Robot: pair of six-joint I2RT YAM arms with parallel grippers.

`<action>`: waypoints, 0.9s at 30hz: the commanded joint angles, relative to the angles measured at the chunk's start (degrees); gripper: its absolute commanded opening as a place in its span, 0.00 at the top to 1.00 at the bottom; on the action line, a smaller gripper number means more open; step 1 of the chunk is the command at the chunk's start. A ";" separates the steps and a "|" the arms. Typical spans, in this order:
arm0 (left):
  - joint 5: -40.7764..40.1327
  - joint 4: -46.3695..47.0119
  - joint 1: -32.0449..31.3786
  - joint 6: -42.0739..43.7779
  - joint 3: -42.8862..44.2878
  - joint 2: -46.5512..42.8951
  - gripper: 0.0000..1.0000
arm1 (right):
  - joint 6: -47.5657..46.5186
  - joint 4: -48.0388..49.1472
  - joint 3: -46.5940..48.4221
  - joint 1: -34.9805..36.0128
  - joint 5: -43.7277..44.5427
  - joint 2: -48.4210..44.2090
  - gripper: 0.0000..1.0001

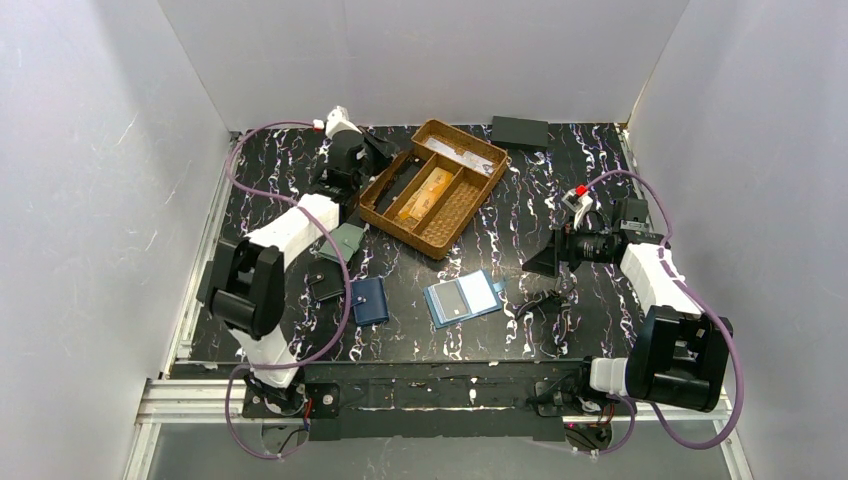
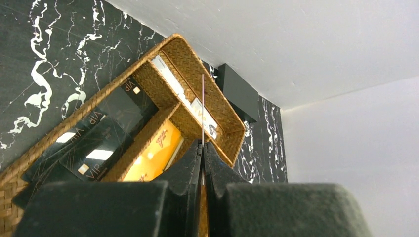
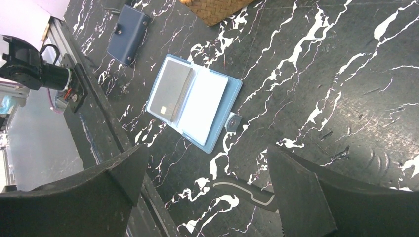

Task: Take the credit cards out of the card holder
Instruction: Place the credit card in the storage box.

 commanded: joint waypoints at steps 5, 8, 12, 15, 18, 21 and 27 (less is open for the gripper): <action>-6.25 -0.07 0.37 -2.86 4.39 7.23 1.00 | -1.68 -0.43 1.39 -1.24 -1.54 0.09 0.02; -7.22 -0.02 0.35 -4.23 5.39 10.24 1.00 | -1.68 -0.39 1.29 -1.58 -1.90 0.26 0.02; -6.01 -0.14 0.40 -6.30 6.48 13.76 1.00 | -1.67 -0.47 1.24 -2.07 -2.34 0.44 0.01; -5.91 -0.29 0.41 -8.56 6.57 15.80 1.00 | -1.61 -0.55 1.26 -2.29 -2.60 0.45 0.02; -6.04 -1.35 0.42 -10.17 7.48 17.65 1.00 | -1.60 -0.62 1.20 -2.50 -2.77 0.45 0.02; -6.82 -5.20 0.44 -11.77 9.74 19.30 1.00 | -1.60 -0.63 1.11 -2.67 -3.00 0.28 0.02; -8.50 -20.36 0.50 -15.13 16.78 20.41 0.63 | -1.60 -0.74 1.02 -3.04 -3.44 -0.06 0.02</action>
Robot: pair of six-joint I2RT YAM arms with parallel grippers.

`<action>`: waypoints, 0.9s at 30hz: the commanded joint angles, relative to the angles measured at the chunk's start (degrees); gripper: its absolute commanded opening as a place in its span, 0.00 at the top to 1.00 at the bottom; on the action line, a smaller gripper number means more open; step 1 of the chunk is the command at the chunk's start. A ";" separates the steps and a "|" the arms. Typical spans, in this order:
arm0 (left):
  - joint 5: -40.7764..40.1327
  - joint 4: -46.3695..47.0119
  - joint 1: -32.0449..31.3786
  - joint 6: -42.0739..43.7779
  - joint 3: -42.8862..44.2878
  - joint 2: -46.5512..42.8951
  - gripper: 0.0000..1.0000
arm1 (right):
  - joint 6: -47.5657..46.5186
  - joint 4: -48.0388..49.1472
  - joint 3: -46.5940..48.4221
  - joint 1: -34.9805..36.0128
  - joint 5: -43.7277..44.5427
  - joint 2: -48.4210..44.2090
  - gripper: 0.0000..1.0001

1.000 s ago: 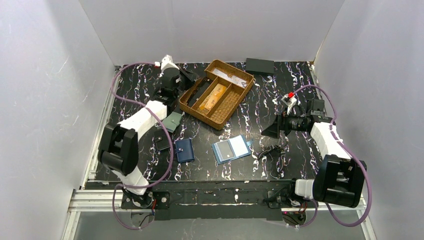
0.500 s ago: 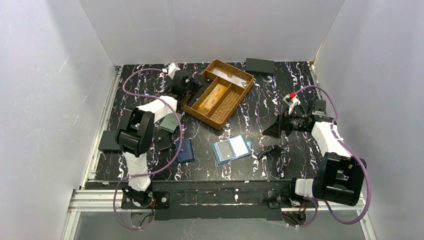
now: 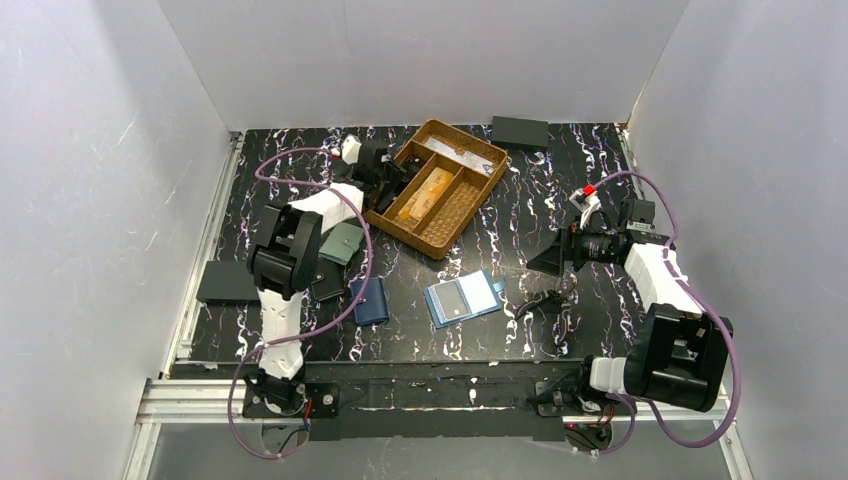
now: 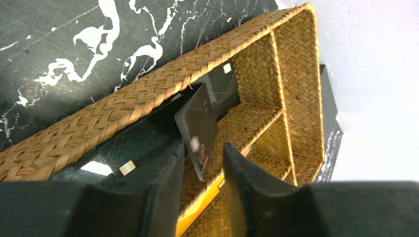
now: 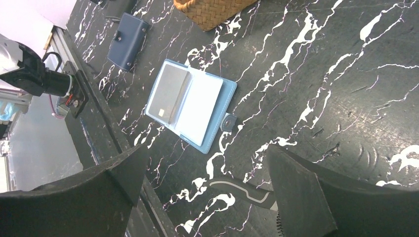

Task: Take the credit cards out of the card holder
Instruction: Place the credit card in the storage box.

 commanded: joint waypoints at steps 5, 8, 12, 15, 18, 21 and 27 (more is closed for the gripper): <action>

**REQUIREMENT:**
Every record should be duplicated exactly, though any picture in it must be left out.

**SOLVED PROBLEM:**
Robot: pair of six-joint I2RT YAM arms with parallel grippers.

`<action>`: waypoints, 0.9s at 30hz: the commanded joint angles, relative to the angles measured at the chunk's start (degrees); gripper: its absolute commanded opening as a place in its span, 0.00 at the top to 1.00 at the bottom; on the action line, a smaller gripper number means more open; step 1 of the chunk is the command at the chunk's start. A ";" separates the steps and a "|" the arms. Typical spans, in this order:
arm0 (left):
  - joint 5: -40.7764..40.1327
  - joint 4: -46.3695..47.0119
  - joint 1: -32.0449..31.3786
  - joint 6: -42.0739..43.7779
  - joint 3: -42.8862..44.2878
  - joint 2: -46.5512..42.8951
  - gripper: 0.0000..1.0000
arm1 (right):
  - joint 6: -47.5657..46.5186
  - joint 4: -48.0388..49.1472
  - joint 3: -46.5940..48.4221
  - joint 1: -34.9805..36.0128
  - joint 5: -43.7277..44.5427
  - joint 2: -48.4210..44.2090
  - gripper: 0.0000..1.0001


Task: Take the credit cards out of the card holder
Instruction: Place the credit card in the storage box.

 commanded: joint waypoints at steps 5, 8, 12, 15, 18, 21 and 27 (less is open for the gripper): <action>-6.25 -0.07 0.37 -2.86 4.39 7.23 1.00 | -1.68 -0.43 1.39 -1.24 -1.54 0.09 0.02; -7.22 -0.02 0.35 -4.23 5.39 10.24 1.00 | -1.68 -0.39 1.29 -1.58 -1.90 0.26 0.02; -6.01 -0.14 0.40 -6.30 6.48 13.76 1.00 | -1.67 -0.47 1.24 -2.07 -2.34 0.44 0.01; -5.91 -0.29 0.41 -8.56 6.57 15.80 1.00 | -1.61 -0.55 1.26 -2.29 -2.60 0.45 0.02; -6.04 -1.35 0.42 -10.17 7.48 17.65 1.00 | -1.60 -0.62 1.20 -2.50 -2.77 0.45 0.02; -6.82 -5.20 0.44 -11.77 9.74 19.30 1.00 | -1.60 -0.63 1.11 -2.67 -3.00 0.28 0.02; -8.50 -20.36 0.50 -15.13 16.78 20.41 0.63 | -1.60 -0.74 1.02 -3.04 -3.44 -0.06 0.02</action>
Robot: pair of six-joint I2RT YAM arms with parallel grippers.

`<action>`: waypoints, 0.9s at 30hz: the commanded joint angles, relative to the angles measured at the chunk's start (degrees); gripper: its absolute commanded opening as a place in its span, 0.00 at the top to 1.00 at the bottom; on the action line, a smaller gripper number means more open; step 1 of the chunk is the command at the chunk's start. A ";" separates the steps and a "|" the arms. Typical spans, in this order:
arm0 (left):
  - joint 5: -40.7764..40.1327
  - joint 4: -46.3695..47.0119
  - joint 1: -32.0449..31.3786
  - joint 6: -42.0739..43.7779
  - joint 3: -42.8862..44.2878
  - joint 2: -46.5512..42.8951
  - gripper: 0.0000..1.0000
arm1 (right):
  - joint 6: -47.5657..46.5186
  - joint 4: -48.0388..49.1472
  - joint 3: -46.5940..48.4221
  - joint 1: -34.9805..36.0128
  - joint 5: -43.7277..44.5427
  - joint 2: -48.4210..44.2090
  - gripper: 0.0000..1.0001

1.000 s ago: 
0.500 s ago: 
now: 
now: 
now: 

Task: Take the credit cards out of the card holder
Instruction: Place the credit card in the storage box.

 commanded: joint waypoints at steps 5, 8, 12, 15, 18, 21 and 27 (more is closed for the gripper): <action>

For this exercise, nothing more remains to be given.